PLoS One. 2009;4(2):e4418. doi: 10.1371/journal.pone.0004418. Epub 2009 Feb 9.
The generation of transgenic mice expressing combinations of fluorescent proteins has greatly aided the reporting of activity and identification of specific neuronal populations. Methods capable of separating multiple overlapping fluorescence emission spectra, deep in the living brain, with high sensitivity and temporal resolution are therefore required. Here, we investigate to what extent spectral unmixing addresses these issues.
METHODOLOGY/PRINCIPAL FINDINGS: Using fluorescence resonance energy transfer (FRET)-based reporters, and two-photon laser scanning microscopy with synchronous multichannel detection, we report that spectral unmixing consistently improved FRET signal amplitude, both in vitro and in vivo. Our approach allows us to detect odor-evoked FRET transients 180-250 microm deep in the brain, the first demonstration of in vivo spectral imaging and unmixing of FRET signals at depths greater than a few tens of micrometer. Furthermore, we determine the reporter efficiency threshold for which FRET detection is improved by spectral unmixing.

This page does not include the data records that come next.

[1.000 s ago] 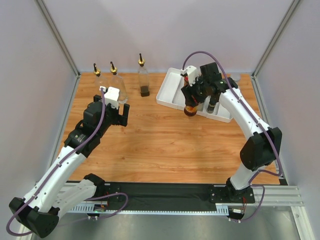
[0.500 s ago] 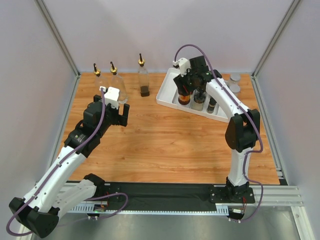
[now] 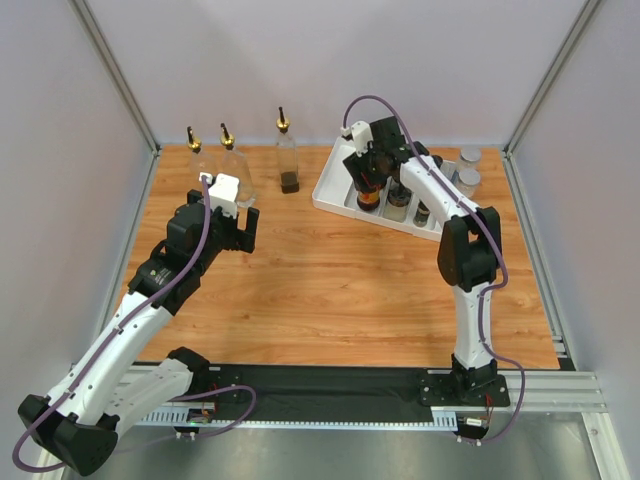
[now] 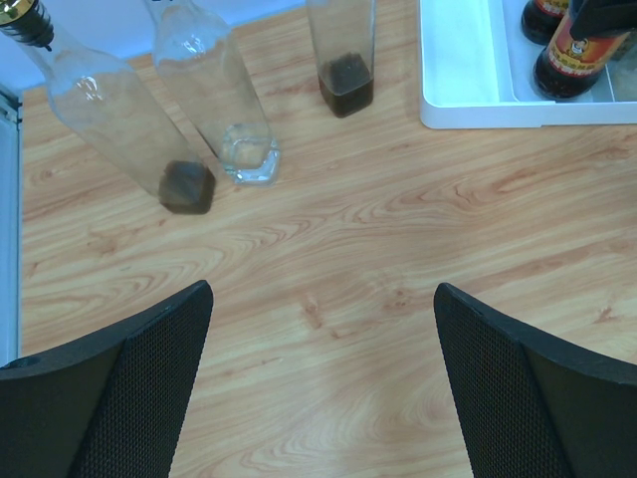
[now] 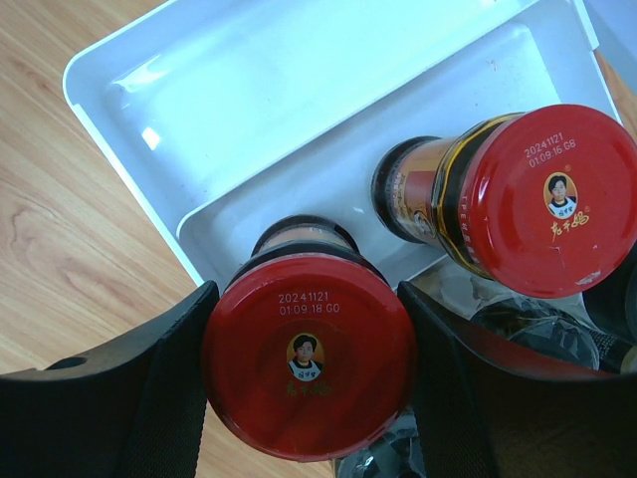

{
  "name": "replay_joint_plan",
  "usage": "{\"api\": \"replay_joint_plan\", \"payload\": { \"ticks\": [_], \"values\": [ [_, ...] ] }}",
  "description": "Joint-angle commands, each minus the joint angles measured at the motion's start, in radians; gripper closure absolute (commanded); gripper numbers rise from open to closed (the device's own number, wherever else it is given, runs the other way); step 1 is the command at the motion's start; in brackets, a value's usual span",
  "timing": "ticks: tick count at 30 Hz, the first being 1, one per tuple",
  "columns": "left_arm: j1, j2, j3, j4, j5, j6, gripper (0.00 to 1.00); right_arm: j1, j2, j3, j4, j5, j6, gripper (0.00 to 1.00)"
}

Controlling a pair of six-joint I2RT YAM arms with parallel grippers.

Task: Organize the condiment bottles
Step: Place the bottle in the storage box.

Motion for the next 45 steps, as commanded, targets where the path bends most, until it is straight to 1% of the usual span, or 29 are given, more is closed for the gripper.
{"api": "replay_joint_plan", "payload": {
  "ticks": [1, 2, 3, 5, 6, 8, 9, 11, 12, 14, 15, 17, 22, 30, 33, 38, 43, 45],
  "values": [
    [0.005, -0.017, -0.003, 0.024, 0.004, 0.011, 0.0, 0.006, -0.032, 0.046, 0.111, 0.029, -0.007, 0.81],
    [0.005, -0.019, -0.003, 0.023, 0.004, 0.011, 0.0, 0.006, -0.032, 0.041, 0.111, 0.029, -0.008, 0.77],
    [0.005, -0.017, -0.003, 0.024, 0.004, 0.011, 0.0, 0.003, -0.033, 0.033, 0.111, 0.029, -0.01, 0.69],
    [0.005, -0.017, -0.004, 0.024, 0.004, 0.011, 0.0, 0.004, -0.036, 0.027, 0.114, 0.029, -0.011, 0.6],
    [0.005, -0.017, -0.004, 0.023, 0.004, 0.011, 0.0, 0.006, -0.038, 0.024, 0.111, 0.026, -0.01, 0.51],
    [0.005, -0.019, -0.004, 0.024, 0.004, 0.011, 0.0, 0.006, -0.041, 0.019, 0.111, 0.025, -0.01, 0.41],
    [0.005, -0.019, -0.004, 0.024, 0.004, 0.01, 0.0, 0.006, -0.044, 0.018, 0.11, 0.025, -0.01, 0.33],
    [0.005, -0.017, -0.004, 0.024, 0.006, 0.01, 0.0, 0.006, -0.049, 0.013, 0.11, 0.025, -0.011, 0.25],
    [0.005, -0.014, -0.004, 0.024, 0.007, 0.008, 0.0, 0.006, -0.053, 0.012, 0.11, 0.026, -0.011, 0.2],
    [0.005, -0.016, -0.004, 0.024, 0.007, 0.008, 0.0, 0.006, -0.064, 0.003, 0.11, 0.026, -0.014, 0.16],
    [0.005, -0.016, -0.004, 0.024, 0.007, 0.008, 0.0, 0.006, -0.073, -0.002, 0.111, 0.028, -0.016, 0.11],
    [0.005, -0.017, -0.004, 0.024, 0.007, 0.007, 0.0, 0.006, -0.082, -0.011, 0.114, 0.029, -0.019, 0.06],
    [0.005, -0.017, -0.004, 0.024, 0.006, 0.008, 0.0, 0.006, -0.131, -0.03, 0.117, 0.021, -0.016, 0.0],
    [0.005, -0.027, -0.006, 0.024, 0.007, 0.008, 0.0, 0.006, -0.254, -0.068, 0.093, -0.026, -0.005, 0.0],
    [0.005, -0.031, -0.008, 0.026, 0.009, 0.008, 0.0, 0.006, -0.318, -0.111, 0.081, -0.054, 0.004, 0.0],
    [0.005, -0.033, -0.011, 0.03, 0.011, 0.008, 0.0, 0.006, -0.464, -0.246, 0.071, -0.106, -0.008, 0.0],
    [0.005, -0.027, -0.012, 0.03, 0.014, 0.007, 0.0, 0.006, -0.581, -0.345, 0.016, -0.152, -0.042, 0.0],
    [0.005, -0.022, -0.012, 0.03, 0.015, 0.007, 0.0, 0.006, -0.647, -0.411, 0.01, -0.164, -0.054, 0.0]
  ]
}}
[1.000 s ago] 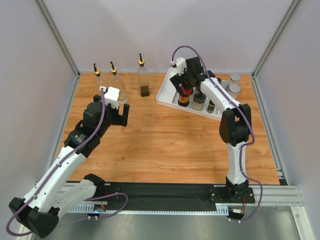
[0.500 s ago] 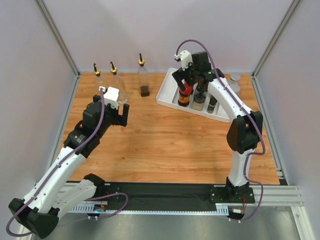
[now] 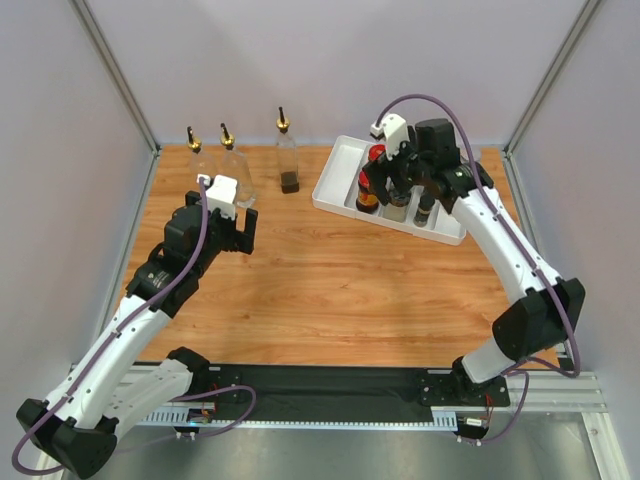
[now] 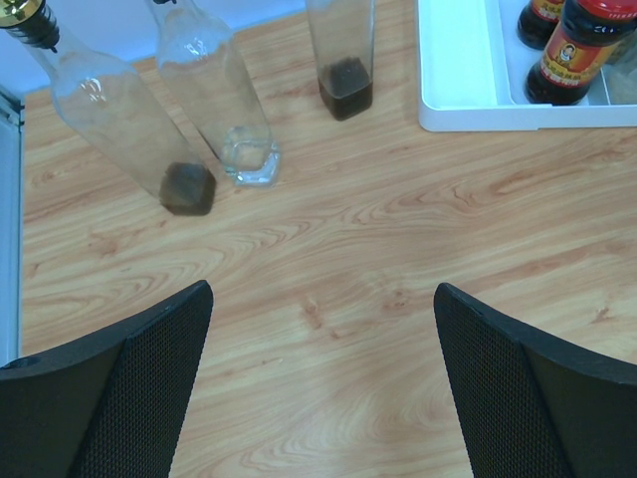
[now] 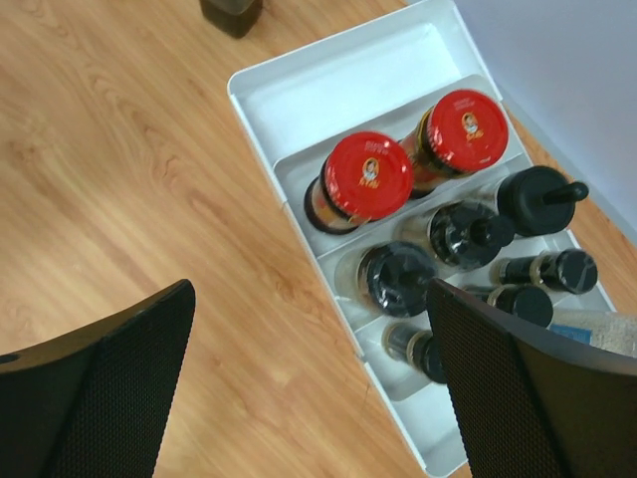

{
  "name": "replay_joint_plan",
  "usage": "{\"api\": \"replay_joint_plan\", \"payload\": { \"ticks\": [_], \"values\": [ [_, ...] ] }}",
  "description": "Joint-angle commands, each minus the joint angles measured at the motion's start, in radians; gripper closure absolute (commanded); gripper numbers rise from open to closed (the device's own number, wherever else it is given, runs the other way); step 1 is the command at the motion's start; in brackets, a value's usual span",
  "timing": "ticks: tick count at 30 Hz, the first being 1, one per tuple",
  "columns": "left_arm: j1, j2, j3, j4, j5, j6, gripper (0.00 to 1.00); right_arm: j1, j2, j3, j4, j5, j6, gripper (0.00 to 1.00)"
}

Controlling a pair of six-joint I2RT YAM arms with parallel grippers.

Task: Organize the condiment bottles
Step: Place the bottle in the storage box, then pick up the bottle from the center of the board.

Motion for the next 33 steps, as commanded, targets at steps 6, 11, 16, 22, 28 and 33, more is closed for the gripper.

CONCLUSIONS/SIGNIFICANCE: Our method allows the detection of small spectral variations in depth in the living brain, which is essential for imaging efficiently transgenic animals expressing combination of multiple fluorescent proteins.
表达荧光蛋白组合的转基因小鼠的产生极大地有助于报告神经元活动和识别特定神经元群体。因此,需要能够在活体大脑深处以高灵敏度和时间分辨率分离多个重叠荧光发射光谱的方法。在此,我们研究光谱解混在多大程度上解决了这些问题。
方法/主要发现:使用基于荧光共振能量转移(FRET)的报告基因,以及具有同步多通道检测的双光子激光扫描显微镜,我们报告光谱解混在体外和体内均持续提高了FRET信号幅度。我们的方法使我们能够检测到大脑中180 - 250微米深处由气味诱发的FRET瞬变,这是首次在大于几十微米的深度进行体内光谱成像和解混FRET信号的证明。此外,我们确定了通过光谱解混可提高FRET检测的报告基因效率阈值。
结论/意义:我们的方法能够检测活体大脑中深度方向上的微小光谱变化,这对于高效成像表达多种荧光蛋白组合的转基因动物至关重要。